Through this approach to allegorical storytelling, Cronenberg imbues his fascination with carnal flesh with spiritual significance. Joey describes his transformation into Tom as a process which took several years of his life, almost like Christ’s own self-exile into the desert. Later when he must make that change again, he kneels in front of a lake and washes himself in the water, as if performing a ritualistic baptism that will see him reborn again as meek, mild-mannered Tom.
Capturing these contradictory facets of a single man’s identity is no easy feat of acting, and yet watching Viggo Mortensen shift between both modes is like seeing a switch flip on and off, instinctually moving from passivity into fierce action. It is a duality that Cronenberg deftly builds into the form of his narrative as well, playing out submissive scenes of harassment, sex, and family time, before turning them on their head later by revealing the violent versions of each that Joey is far more familiar with.

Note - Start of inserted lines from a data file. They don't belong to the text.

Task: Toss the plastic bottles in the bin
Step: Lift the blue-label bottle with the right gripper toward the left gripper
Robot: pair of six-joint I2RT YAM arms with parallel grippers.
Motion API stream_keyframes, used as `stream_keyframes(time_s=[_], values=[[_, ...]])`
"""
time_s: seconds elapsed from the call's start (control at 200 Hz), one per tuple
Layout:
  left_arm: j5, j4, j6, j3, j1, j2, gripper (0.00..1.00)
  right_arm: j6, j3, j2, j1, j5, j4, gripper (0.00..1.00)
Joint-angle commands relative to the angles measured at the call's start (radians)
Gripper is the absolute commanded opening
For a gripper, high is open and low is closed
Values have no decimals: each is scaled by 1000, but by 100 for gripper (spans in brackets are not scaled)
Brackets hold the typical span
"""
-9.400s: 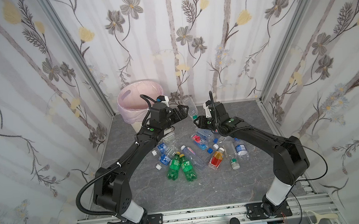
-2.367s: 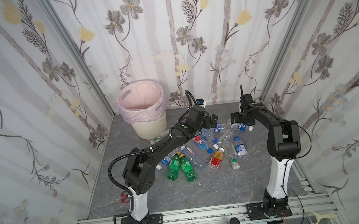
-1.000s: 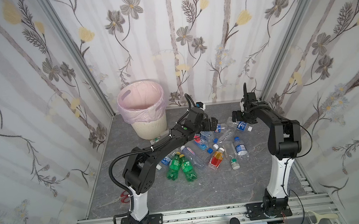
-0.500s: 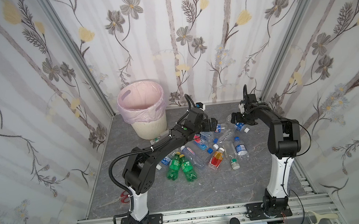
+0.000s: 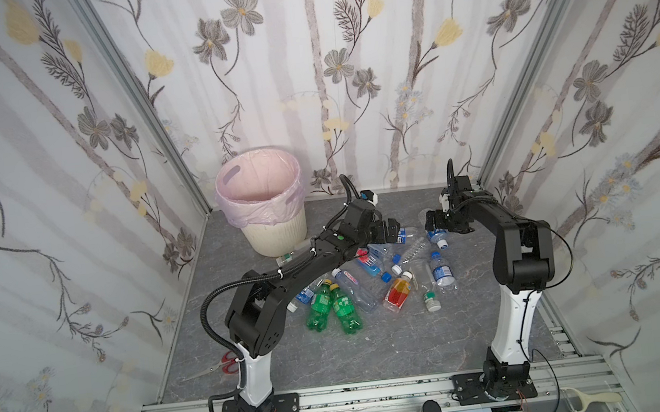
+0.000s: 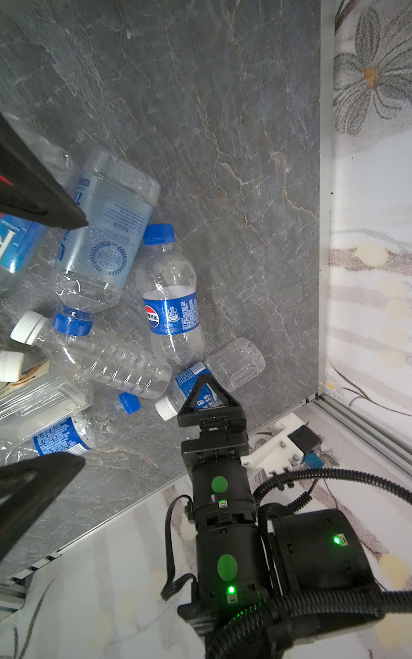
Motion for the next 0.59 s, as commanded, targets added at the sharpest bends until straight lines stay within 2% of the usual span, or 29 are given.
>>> stream_keyframes(time_s=[0.0,0.435,0.589], values=[[-8,23,-11,0,3,-6,100,11,18,18,7,7,38,96],[2,23,-20,22,7,8,100,4,43,63,48,35,11,81],[6,23,-30,22,11,9,100,2,43,70,48,43,3,69]])
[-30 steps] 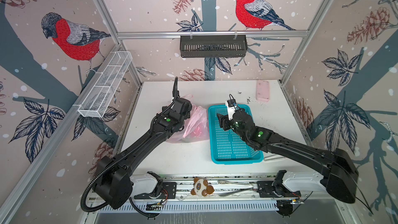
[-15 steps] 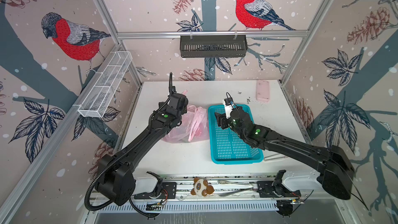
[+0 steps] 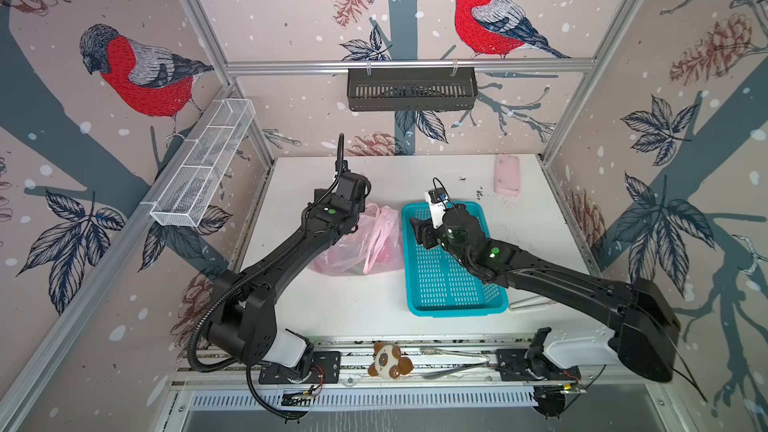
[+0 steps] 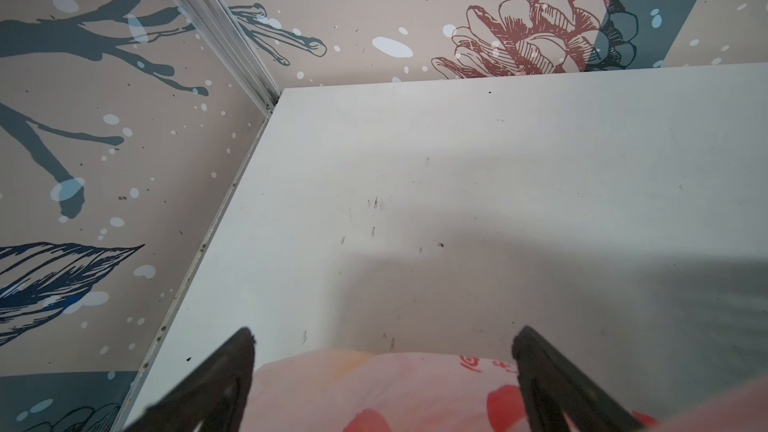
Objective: Untie the knot of the plastic bag and take out the fruit
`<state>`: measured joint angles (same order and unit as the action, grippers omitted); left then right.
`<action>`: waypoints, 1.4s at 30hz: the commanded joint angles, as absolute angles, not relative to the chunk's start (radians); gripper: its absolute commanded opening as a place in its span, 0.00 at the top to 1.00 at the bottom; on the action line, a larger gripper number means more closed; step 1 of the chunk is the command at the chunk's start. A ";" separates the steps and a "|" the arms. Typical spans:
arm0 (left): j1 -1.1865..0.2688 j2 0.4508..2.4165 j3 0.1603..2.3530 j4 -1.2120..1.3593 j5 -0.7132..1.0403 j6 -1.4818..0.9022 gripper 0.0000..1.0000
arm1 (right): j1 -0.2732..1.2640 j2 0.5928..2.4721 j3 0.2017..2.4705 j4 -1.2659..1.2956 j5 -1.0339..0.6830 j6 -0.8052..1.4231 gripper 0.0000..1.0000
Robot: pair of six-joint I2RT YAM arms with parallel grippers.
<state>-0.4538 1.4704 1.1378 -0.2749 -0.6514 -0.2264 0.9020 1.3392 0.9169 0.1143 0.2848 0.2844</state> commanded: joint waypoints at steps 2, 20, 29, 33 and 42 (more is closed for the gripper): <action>-0.479 1.473 1.172 -0.293 -0.802 -0.205 0.06 | 0.894 1.350 0.927 0.150 0.256 0.278 0.30; -0.485 1.296 1.085 -0.429 -0.977 -0.294 0.26 | 0.900 1.421 1.017 0.134 0.213 0.253 0.30; -0.452 1.202 1.018 -0.436 -0.865 -0.344 0.45 | 0.940 1.461 1.080 0.083 0.248 0.210 0.30; -0.443 1.165 1.003 -0.409 -0.825 -0.348 0.61 | 0.976 1.462 1.099 0.050 0.314 0.190 0.29; -0.428 1.088 0.965 -0.372 -0.729 -0.337 0.86 | 1.078 1.412 1.088 -0.029 0.527 0.156 0.29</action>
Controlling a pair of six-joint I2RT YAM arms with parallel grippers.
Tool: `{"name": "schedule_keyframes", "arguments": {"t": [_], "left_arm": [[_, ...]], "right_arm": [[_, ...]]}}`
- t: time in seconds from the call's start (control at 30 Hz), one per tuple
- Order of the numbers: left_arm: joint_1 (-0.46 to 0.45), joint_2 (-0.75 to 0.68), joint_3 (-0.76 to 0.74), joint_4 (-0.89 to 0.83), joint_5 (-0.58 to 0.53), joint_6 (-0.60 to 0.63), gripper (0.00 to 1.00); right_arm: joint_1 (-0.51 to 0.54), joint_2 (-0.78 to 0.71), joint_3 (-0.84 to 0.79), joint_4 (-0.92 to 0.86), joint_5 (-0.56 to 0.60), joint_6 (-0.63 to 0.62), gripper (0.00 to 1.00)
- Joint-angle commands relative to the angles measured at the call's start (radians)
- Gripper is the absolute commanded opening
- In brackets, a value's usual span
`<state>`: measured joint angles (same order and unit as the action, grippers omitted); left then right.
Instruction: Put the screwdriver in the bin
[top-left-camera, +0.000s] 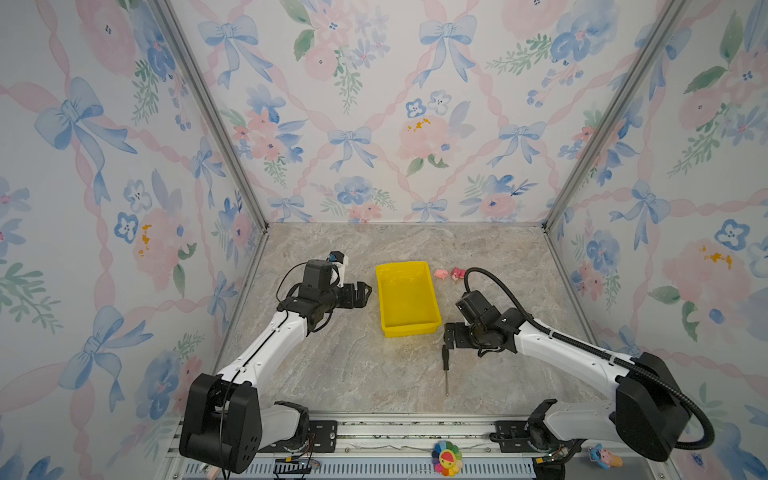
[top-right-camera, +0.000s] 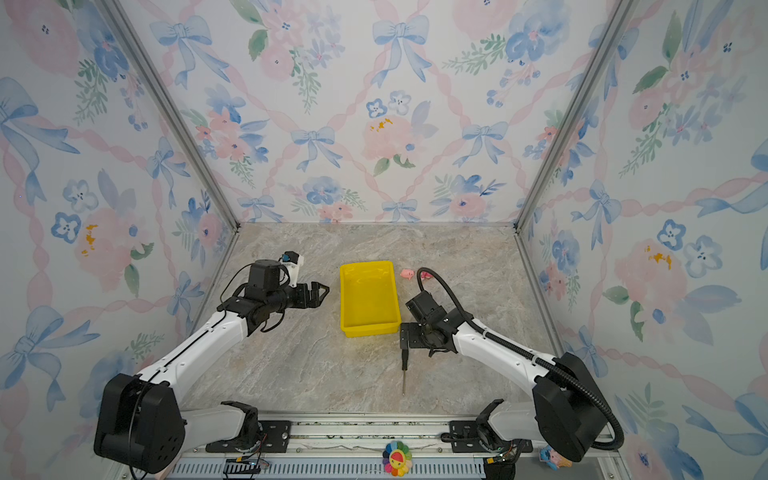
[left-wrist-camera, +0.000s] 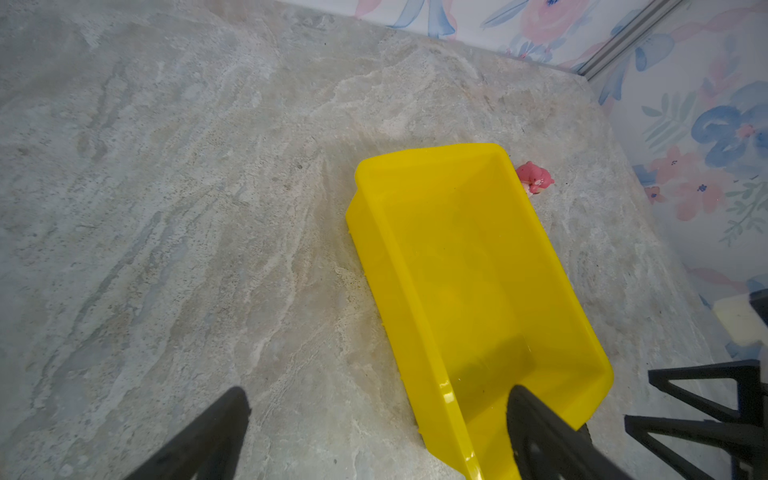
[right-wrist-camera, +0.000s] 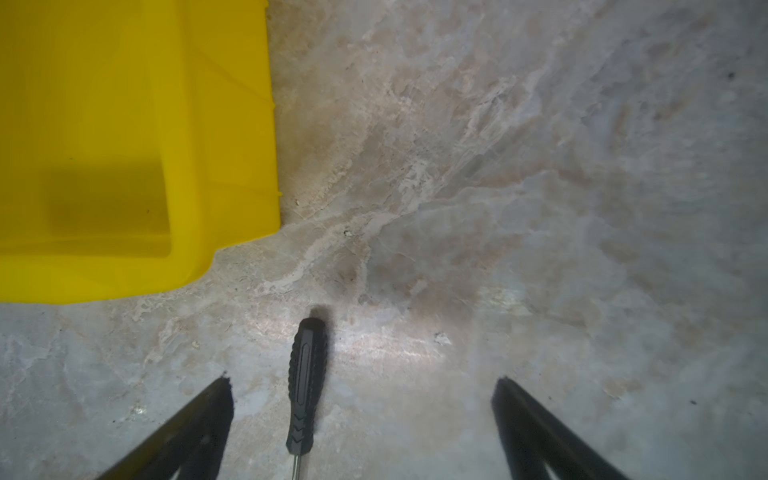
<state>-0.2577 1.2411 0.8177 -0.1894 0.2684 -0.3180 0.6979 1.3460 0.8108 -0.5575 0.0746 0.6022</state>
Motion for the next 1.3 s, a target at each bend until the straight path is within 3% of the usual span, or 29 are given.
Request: {"name": "schedule_keyframes", "arguments": {"t": [0.0, 0.5, 0.83, 1.07, 1.27], "left_arm": [[-0.019, -0.049, -0.039, -0.021, -0.022, -0.038, 0.98], [-0.039, -0.149, -0.124, -0.018, -0.049, -0.075, 0.97], [-0.04, -0.17, -0.132, -0.018, -0.033, -0.081, 0.97], [-0.053, -0.158, -0.115, -0.019, 0.191, -0.067, 0.98], [-0.157, -0.193, -0.124, -0.021, 0.249, -0.053, 0.97]], "right_arm": [[0.035, 0.039, -0.016, 0.043, -0.018, 0.038, 0.99], [0.108, 0.146, -0.015, 0.08, 0.021, 0.082, 0.68], [0.123, 0.174, -0.032, 0.101, 0.05, 0.114, 0.57], [0.133, 0.189, -0.039, 0.105, 0.056, 0.126, 0.49], [0.137, 0.197, -0.052, 0.12, 0.054, 0.132, 0.45]]}}
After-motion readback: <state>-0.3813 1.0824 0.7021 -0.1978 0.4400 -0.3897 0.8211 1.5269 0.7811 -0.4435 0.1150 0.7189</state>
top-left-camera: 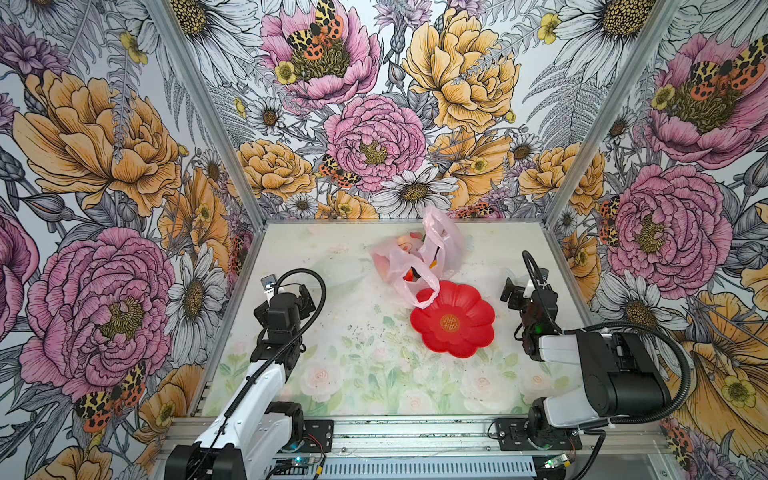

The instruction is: Place the fruits into the plastic bag

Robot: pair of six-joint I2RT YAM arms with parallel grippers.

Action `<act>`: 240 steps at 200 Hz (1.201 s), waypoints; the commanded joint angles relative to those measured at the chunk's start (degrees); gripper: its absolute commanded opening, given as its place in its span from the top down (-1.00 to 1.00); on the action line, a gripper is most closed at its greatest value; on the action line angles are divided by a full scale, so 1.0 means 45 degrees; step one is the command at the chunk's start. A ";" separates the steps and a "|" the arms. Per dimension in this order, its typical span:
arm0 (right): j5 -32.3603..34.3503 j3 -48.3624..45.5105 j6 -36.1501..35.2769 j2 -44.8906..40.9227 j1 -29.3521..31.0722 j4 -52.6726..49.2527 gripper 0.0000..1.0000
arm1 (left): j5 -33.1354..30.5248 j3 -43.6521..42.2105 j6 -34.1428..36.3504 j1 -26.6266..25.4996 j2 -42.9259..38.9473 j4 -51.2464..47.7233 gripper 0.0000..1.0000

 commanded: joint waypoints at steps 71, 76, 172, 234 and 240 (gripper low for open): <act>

Though the character of Richie Cusack has been built towards through the film, it isn’t until we meet him in the final act and witness William Hurt’s menacingly courteous portrayal that we fully understand the dark past that Joey has been trying to suppress. This is a man who represents every sin Joey has ever committed and tried to forget. Though Richie casually nicknames his brother “Bro-ham” he also delivers his dialogue with an unblinking, penetrating gaze, bringing to light Joey’s violence which, whether he likes it or not, has afforded him his own survival.
The foundation of violence upon which Tom’s American Dream is built is not one that can easily be shied away from once it is exposed. Cronenberg skilfully stages A History of Violence’s final scene within a terse silence, bringing Tom back home to a wordless family dinner right after killing his brother. Whatever return to ordinary life he was hoping for seems preposterous now given its jarring contrast with what came immediately before. Life may return to some semblance of normality, but the shadow of violence is there to stay, hanging over a family that will very likely continue to keep visiting the sins of its father upon his children.